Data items
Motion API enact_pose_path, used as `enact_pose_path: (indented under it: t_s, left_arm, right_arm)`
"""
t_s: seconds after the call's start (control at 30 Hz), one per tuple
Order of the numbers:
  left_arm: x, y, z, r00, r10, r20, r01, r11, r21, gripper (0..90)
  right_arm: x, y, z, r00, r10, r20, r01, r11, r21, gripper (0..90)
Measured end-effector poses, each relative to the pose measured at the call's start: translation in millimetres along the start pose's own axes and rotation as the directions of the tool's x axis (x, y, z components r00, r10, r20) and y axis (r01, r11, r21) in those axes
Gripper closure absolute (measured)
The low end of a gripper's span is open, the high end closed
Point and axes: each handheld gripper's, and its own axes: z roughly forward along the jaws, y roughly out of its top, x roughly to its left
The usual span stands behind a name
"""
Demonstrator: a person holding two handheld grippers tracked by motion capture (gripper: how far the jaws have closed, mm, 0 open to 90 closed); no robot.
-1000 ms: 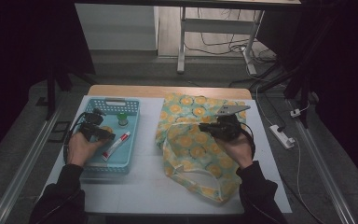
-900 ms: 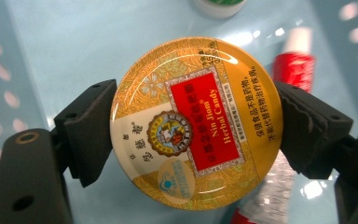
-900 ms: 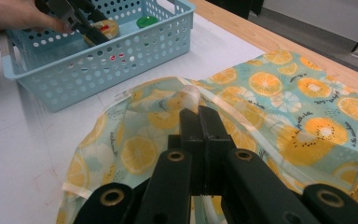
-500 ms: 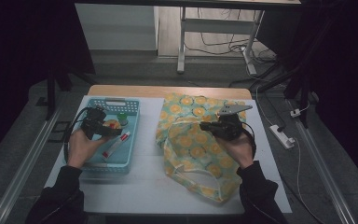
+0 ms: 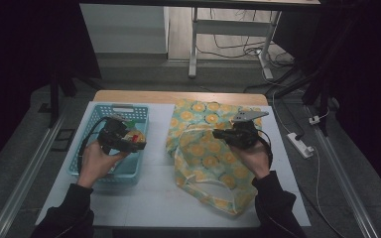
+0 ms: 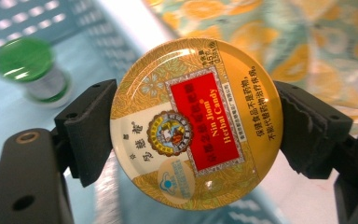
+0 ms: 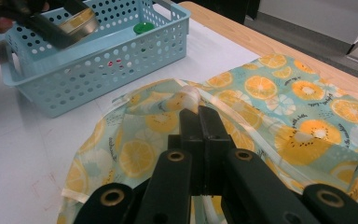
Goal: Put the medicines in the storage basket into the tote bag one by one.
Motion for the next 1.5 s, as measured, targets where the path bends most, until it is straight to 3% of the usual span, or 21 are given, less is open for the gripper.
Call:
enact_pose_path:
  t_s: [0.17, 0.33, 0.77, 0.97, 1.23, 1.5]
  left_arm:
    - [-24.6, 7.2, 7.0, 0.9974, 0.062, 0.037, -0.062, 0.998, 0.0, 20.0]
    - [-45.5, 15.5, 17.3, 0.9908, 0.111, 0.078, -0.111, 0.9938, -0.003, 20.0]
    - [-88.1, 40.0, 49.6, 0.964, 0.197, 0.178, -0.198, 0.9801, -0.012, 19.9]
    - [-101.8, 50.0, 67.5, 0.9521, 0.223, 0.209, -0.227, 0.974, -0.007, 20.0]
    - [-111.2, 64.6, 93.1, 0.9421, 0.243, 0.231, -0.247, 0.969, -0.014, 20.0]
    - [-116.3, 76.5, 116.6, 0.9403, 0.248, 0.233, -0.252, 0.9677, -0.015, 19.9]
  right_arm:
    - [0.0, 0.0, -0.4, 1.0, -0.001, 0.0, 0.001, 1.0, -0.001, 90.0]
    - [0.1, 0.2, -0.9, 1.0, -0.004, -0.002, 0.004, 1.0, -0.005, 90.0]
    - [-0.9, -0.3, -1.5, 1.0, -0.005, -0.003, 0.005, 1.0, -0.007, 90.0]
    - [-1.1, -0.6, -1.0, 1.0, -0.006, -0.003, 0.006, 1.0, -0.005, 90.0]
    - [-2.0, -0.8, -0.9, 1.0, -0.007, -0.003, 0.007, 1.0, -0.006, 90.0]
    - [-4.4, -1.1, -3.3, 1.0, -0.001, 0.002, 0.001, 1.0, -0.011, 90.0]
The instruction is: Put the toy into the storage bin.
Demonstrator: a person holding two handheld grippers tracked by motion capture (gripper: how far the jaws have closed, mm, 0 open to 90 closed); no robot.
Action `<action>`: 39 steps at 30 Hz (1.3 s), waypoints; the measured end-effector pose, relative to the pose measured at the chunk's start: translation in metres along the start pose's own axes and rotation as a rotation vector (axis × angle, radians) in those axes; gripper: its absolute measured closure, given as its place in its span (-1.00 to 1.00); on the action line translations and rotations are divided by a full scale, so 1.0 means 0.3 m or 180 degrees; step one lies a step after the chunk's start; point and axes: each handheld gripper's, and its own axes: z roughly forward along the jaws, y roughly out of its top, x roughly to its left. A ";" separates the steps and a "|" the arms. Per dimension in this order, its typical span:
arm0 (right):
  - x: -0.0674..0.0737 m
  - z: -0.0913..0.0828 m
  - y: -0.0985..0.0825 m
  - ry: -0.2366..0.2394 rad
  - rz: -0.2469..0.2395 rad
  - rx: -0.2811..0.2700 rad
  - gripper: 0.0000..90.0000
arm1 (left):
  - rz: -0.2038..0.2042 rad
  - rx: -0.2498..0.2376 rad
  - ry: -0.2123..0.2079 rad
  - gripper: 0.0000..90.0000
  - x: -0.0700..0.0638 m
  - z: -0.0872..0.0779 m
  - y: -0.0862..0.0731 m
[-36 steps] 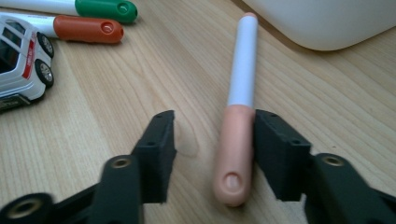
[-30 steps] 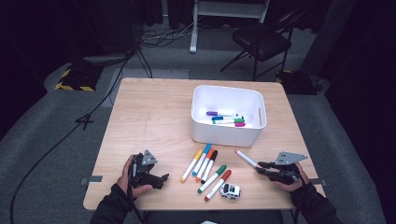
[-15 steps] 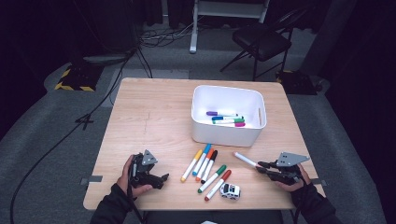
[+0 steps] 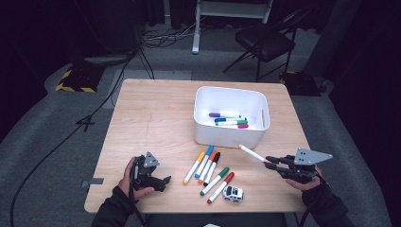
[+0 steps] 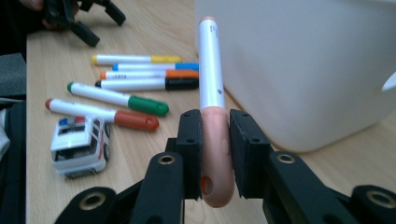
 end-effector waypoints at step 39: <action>-0.328 0.154 0.448 -0.0148 -0.0144 0.0156 0.67 | 0.0007 0.0004 0.0001 -1.00 0.001 0.000 0.000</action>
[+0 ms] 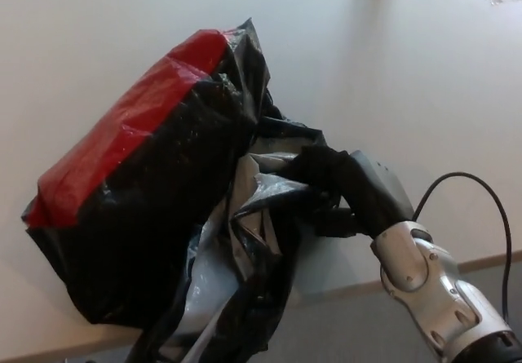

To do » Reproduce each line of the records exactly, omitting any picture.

Written response »
Motion API enact_pose_path, used as `enact_pose_path: (indented under it: t_s, left_arm, right_arm)`
"""
t_s: seconds after the call's start (control at 30 Hz), one per tuple
Order of the numbers:
  left_arm: x, y, z, r00, r10, r20, r01, r11, r21, gripper (0..90)
  right_arm: x, y, z, r00, r10, r20, r01, r11, r21, gripper (0..90)
Measured end-effector poses, each relative to the pose measured at the call's start: translation in millimetres along the start pose's own axes and rotation as the directions of the tool's x axis (x, y, z components r00, r10, r20) and y axis (r01, r11, r21) in those axes
Gripper closure absolute (measured)
The low end of a gripper's span is open, the high end closed
Point and axes: each handheld gripper's, and its own axes: z roughly forward along the jaws, y roughly out of its top, x roughly to its left
The usual span stands behind a name
"""
Demonstrator: a person holding two handheld grippers tracked by motion capture (gripper: how far the jaws have closed, mm, 0 open to 90 closed); no robot.
-1000 ms: 
-900 ms: 
-900 ms: 
-500 ms: 
+0 ms: 
+0 ms: 
+0 ms: 
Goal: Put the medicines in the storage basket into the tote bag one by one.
Motion for the next 1.5 s, as measured, targets where the path bends most, until it is straight to 3% of the usual span, or 21 are given, less is open for the gripper.
Call:
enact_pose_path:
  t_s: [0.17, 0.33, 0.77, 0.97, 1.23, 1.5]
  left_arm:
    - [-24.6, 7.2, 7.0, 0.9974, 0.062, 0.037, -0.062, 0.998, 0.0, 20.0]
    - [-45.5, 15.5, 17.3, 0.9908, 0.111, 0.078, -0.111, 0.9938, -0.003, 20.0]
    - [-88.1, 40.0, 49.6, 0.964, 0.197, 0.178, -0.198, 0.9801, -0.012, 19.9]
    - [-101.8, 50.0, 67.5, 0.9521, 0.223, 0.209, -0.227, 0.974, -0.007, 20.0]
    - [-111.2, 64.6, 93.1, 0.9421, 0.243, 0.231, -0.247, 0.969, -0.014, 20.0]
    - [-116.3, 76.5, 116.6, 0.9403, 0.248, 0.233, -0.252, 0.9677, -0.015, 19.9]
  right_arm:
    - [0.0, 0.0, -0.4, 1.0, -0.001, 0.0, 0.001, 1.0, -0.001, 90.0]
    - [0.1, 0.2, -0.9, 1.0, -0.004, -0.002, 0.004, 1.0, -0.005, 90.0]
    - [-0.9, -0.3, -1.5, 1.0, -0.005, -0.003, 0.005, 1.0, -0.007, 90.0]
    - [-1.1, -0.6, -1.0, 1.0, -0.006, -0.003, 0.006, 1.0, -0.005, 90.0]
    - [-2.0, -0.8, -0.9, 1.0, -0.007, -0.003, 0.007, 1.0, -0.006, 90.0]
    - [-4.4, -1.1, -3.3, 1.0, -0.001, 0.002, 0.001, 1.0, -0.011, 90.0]
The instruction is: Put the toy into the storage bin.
Demonstrator: a person holding two handheld grippers tracked by motion capture (gripper: how far the jaws have closed, mm, 0 open to 90 closed); no robot.
Action `<action>`: 39 steps at 30 Hz (1.3 s), waypoints; the measured end-effector pose, relative to the pose measured at the chunk's start: translation in metres along the start pose's own axes and rotation as a rotation vector (axis × angle, radians) in those axes; gripper: its absolute measured closure, given as its place in its span (-1.00 to 1.00); on the action line translations and rotations are divided by a full scale, so 1.0 means 0.3 m or 180 degrees; step one lies a step after the chunk's start; point and axes: each handheld gripper's, and its own axes: z roughly forward along the jaws, y roughly out of its top, x roughly to its left. A ";" separates the steps and a "|" the arms. Per dimension in this order, its typical span:
arm0 (right):
  - x: -0.0674..0.0737 m
  - z: -0.0913..0.0828 m
  - y: -0.0985..0.0825 m
  - ry: -0.2366..0.2394 rad
  - rz: -0.2469..0.2395 rad
  - rx: -0.2811..0.2700 rad
  - gripper: 0.0000..90.0000
arm1 (left):
  - rz: -0.2038..0.2042 rad
  - rx: -0.2498..0.2376 rad
  - ry: -0.2123..0.2079 rad
  - gripper: 0.0000..90.0000
  - x: -0.0700..0.0638 m
  - z: -0.0872..0.0779 m
  - y: -0.0862..0.0731 m
[-36 steps] 
[-30 steps] 
[-15 steps] 
[+0 steps] 
[+0 steps] 
 end-effector waypoints at step 39: <action>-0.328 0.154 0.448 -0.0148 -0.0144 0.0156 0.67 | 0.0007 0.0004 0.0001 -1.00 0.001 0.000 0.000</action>
[+0 ms] 

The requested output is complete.